• EXERCISE DIRECTIONS
Please copy out every line in the entries that includes the word "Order".

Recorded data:
══════════════════════════════
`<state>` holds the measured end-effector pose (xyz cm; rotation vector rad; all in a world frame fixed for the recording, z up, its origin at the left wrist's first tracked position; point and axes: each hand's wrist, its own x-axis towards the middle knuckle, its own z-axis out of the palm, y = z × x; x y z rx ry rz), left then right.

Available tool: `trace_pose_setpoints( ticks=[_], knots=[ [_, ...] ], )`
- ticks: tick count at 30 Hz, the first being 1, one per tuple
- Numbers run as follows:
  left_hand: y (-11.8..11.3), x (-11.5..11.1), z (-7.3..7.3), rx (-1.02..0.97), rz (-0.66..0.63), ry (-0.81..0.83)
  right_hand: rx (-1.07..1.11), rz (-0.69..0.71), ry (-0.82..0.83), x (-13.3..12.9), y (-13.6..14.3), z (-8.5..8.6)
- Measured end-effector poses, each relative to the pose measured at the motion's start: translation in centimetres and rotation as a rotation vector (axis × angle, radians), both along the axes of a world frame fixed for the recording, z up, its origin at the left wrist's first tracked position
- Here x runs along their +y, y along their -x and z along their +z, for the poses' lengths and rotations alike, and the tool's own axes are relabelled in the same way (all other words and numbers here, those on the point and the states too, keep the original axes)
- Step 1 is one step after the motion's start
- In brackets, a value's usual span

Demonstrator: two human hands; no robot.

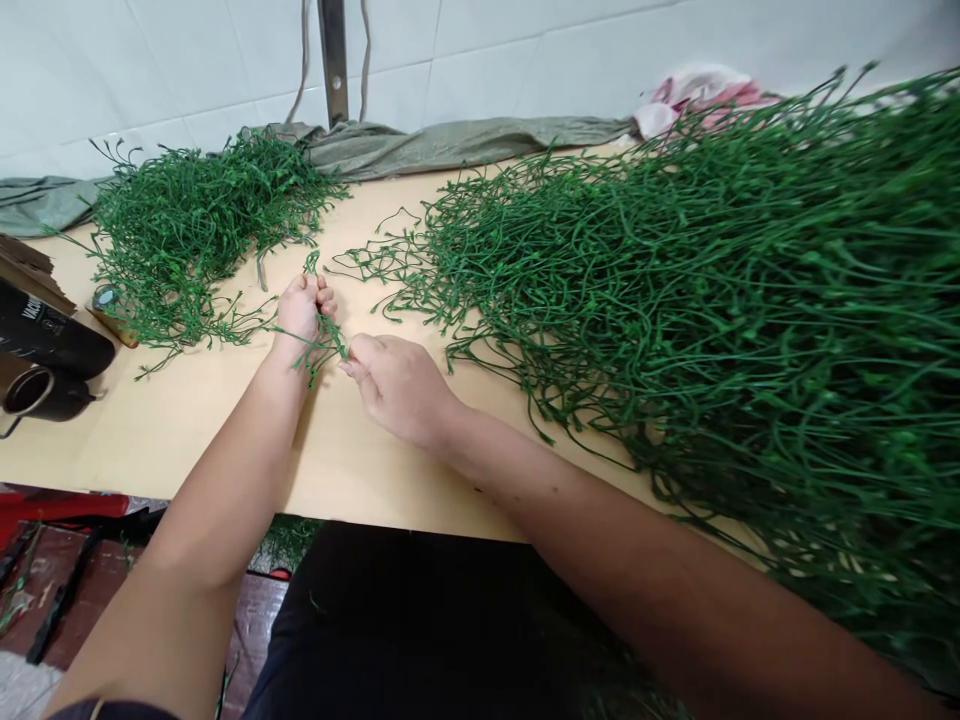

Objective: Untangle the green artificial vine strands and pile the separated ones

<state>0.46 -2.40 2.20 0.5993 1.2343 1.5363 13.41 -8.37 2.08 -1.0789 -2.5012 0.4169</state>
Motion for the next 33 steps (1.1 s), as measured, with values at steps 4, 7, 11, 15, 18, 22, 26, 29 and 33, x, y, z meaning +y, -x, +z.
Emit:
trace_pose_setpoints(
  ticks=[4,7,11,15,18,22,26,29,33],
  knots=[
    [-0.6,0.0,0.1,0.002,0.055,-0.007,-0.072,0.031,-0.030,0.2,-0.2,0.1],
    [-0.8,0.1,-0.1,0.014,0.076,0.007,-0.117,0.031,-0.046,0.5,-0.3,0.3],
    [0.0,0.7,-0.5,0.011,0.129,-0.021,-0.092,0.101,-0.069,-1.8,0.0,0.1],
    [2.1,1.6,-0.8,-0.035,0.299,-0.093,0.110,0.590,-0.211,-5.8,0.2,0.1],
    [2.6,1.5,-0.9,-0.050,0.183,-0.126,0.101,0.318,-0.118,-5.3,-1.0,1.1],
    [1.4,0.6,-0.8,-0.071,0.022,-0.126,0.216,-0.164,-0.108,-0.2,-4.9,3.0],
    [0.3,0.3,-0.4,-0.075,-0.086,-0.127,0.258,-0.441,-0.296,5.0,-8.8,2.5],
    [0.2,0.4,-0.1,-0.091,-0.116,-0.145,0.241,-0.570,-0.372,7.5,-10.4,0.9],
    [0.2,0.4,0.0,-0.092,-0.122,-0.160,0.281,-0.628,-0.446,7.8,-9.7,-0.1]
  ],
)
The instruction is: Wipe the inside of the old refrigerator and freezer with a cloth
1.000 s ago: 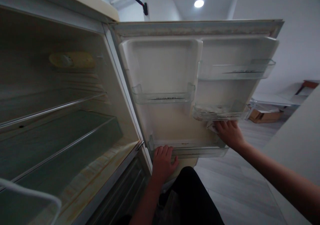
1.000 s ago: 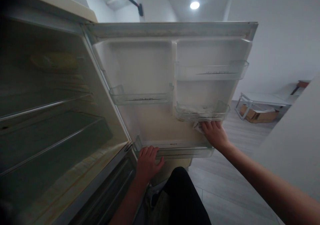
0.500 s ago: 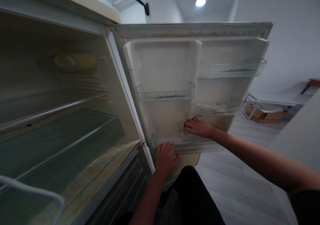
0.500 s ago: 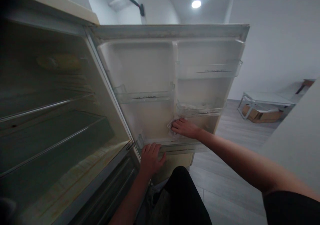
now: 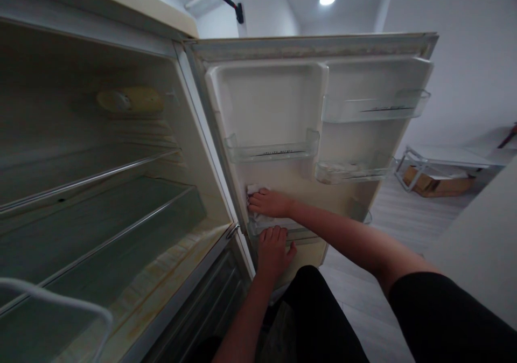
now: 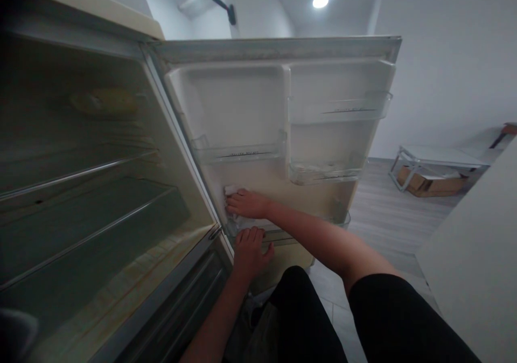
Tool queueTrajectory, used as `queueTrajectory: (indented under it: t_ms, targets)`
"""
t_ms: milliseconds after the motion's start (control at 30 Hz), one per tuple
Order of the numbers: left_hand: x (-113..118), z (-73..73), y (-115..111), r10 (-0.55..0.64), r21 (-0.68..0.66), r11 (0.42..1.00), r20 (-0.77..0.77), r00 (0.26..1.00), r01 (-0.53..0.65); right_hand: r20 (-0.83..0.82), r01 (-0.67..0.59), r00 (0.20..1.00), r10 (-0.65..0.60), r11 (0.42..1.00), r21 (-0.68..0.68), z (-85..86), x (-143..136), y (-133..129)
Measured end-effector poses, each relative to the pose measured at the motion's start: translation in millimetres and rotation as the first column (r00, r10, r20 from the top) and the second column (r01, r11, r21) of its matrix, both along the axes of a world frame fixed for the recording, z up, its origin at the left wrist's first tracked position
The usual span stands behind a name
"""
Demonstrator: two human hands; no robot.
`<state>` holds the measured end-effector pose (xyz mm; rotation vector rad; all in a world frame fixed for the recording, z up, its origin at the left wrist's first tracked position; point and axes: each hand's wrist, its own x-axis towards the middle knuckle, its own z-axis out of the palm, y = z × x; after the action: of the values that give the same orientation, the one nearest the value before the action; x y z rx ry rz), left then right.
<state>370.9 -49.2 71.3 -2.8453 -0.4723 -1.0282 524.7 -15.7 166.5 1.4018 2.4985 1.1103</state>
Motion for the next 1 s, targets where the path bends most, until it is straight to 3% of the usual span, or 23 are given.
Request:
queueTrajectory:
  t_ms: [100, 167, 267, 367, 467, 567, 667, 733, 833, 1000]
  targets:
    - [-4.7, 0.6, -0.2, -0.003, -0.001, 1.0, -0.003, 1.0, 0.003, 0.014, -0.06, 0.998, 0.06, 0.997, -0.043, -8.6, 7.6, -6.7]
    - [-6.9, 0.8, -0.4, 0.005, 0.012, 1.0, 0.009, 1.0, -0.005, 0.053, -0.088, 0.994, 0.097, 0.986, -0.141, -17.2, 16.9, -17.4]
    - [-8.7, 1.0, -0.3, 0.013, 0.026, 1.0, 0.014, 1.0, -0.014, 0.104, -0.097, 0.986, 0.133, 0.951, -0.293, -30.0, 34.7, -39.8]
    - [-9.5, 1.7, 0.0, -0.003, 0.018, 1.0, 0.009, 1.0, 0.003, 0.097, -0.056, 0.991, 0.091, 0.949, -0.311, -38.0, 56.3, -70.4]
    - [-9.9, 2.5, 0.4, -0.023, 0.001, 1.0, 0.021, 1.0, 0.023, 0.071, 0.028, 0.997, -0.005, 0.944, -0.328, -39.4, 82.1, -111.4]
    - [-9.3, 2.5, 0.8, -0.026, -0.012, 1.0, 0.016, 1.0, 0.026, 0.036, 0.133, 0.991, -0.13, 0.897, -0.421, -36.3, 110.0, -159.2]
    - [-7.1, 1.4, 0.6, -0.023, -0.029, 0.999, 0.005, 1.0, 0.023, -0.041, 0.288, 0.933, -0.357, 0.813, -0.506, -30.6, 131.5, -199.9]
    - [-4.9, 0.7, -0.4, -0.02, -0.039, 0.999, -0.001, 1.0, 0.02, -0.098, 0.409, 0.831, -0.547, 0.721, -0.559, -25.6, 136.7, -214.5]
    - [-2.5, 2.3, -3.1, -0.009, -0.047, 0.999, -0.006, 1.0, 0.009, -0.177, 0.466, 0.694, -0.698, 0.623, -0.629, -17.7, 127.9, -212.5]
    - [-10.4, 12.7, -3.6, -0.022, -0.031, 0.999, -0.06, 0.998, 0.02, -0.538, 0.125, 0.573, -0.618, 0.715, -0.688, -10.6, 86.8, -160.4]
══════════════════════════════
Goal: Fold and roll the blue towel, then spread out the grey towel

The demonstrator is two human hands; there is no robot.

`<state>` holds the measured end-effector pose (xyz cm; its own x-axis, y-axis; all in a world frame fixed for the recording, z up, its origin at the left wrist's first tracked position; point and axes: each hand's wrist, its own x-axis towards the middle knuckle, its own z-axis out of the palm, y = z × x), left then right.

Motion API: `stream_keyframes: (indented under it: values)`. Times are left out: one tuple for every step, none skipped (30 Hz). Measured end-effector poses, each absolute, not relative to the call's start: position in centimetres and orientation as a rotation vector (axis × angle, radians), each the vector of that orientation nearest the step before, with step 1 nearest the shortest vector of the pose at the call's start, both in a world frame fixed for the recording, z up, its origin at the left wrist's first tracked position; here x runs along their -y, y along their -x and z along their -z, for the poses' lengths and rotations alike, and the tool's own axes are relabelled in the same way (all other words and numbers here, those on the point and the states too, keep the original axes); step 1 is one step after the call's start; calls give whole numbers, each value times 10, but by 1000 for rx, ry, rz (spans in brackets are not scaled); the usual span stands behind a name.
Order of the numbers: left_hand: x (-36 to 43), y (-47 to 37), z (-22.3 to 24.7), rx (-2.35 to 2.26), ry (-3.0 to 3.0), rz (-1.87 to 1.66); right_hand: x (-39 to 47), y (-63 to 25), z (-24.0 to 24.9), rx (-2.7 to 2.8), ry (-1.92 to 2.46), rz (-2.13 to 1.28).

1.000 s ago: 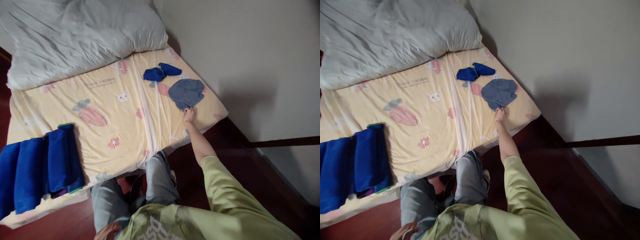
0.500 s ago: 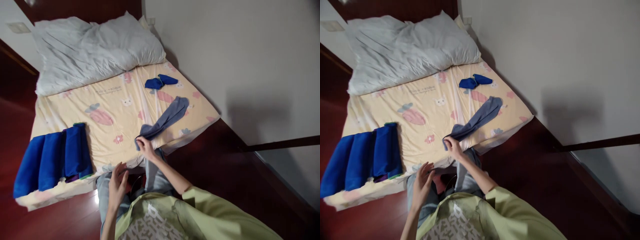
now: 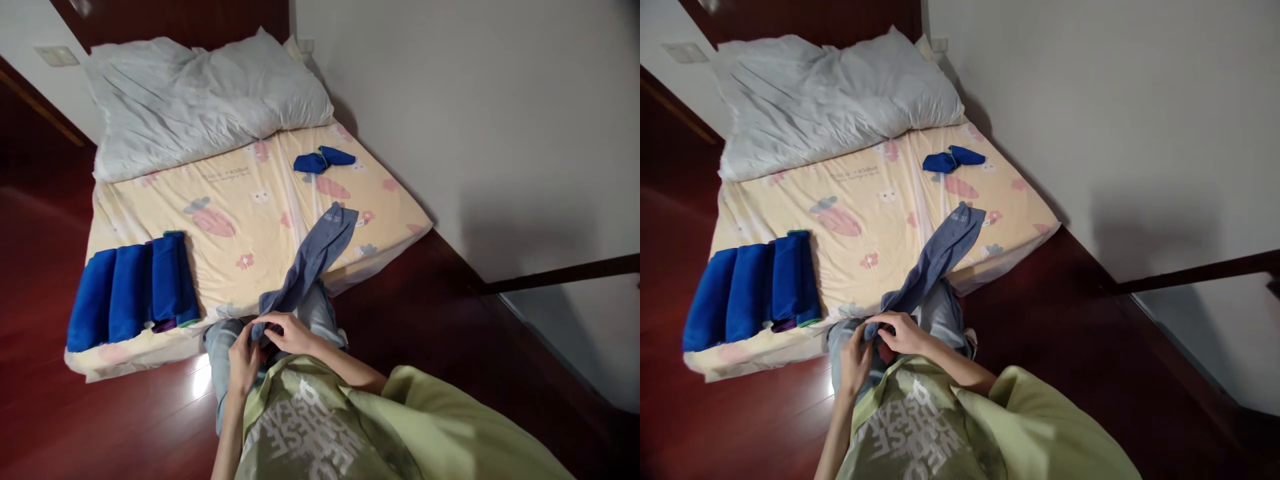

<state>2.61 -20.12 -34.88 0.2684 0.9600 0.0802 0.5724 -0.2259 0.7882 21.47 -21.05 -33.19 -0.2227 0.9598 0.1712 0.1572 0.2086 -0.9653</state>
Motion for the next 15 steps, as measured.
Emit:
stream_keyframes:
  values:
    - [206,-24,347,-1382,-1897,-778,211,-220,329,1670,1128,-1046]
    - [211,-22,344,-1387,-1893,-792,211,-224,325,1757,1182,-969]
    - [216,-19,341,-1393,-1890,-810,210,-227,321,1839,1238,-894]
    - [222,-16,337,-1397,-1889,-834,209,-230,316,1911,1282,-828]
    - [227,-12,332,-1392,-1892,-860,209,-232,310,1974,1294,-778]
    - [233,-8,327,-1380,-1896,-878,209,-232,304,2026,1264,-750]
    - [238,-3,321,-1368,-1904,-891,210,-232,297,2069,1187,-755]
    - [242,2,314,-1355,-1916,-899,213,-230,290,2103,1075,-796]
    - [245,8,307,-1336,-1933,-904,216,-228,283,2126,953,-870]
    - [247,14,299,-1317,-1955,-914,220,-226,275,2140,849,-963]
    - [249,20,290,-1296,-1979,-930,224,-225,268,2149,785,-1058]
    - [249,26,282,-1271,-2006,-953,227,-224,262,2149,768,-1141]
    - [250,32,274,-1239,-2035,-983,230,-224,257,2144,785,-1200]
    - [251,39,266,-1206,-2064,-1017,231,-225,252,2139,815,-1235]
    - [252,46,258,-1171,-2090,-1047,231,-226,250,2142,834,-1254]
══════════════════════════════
• ANSWER FOR THE TASK
Order of the numbers: left_hand: x (-113..118), z (-73..73), y (-115..111), r10 (-0.55..0.64), r21 (-0.68..0.66), r11 (0.42..1.00), r20 (-0.77..0.77), r00 (0.26..1.00), r01 (-0.53..0.65); right_hand: r20 (-0.83..0.82), r01 (-0.67..0.59), r00 (0.20..1.00), r10 (-0.65..0.60), r11 (0.42..1.00), r21 (-0.68..0.68), z (-85..86), x (-143..136), y (-133..129)
Order of the numbers: left_hand: x (-36 to 43), y (-47 to 37), z (-22.3 to 24.7), rx (-2.35 to 2.26), ry (-3.0 to 3.0), rz (-1.87 to 1.66); right_hand: x (-39 to 47), y (-63 to 25), z (-24.0 to 24.9), rx (-2.7 to 2.8), ry (-1.92 to 2.46), rz (-2.13 to 1.28).

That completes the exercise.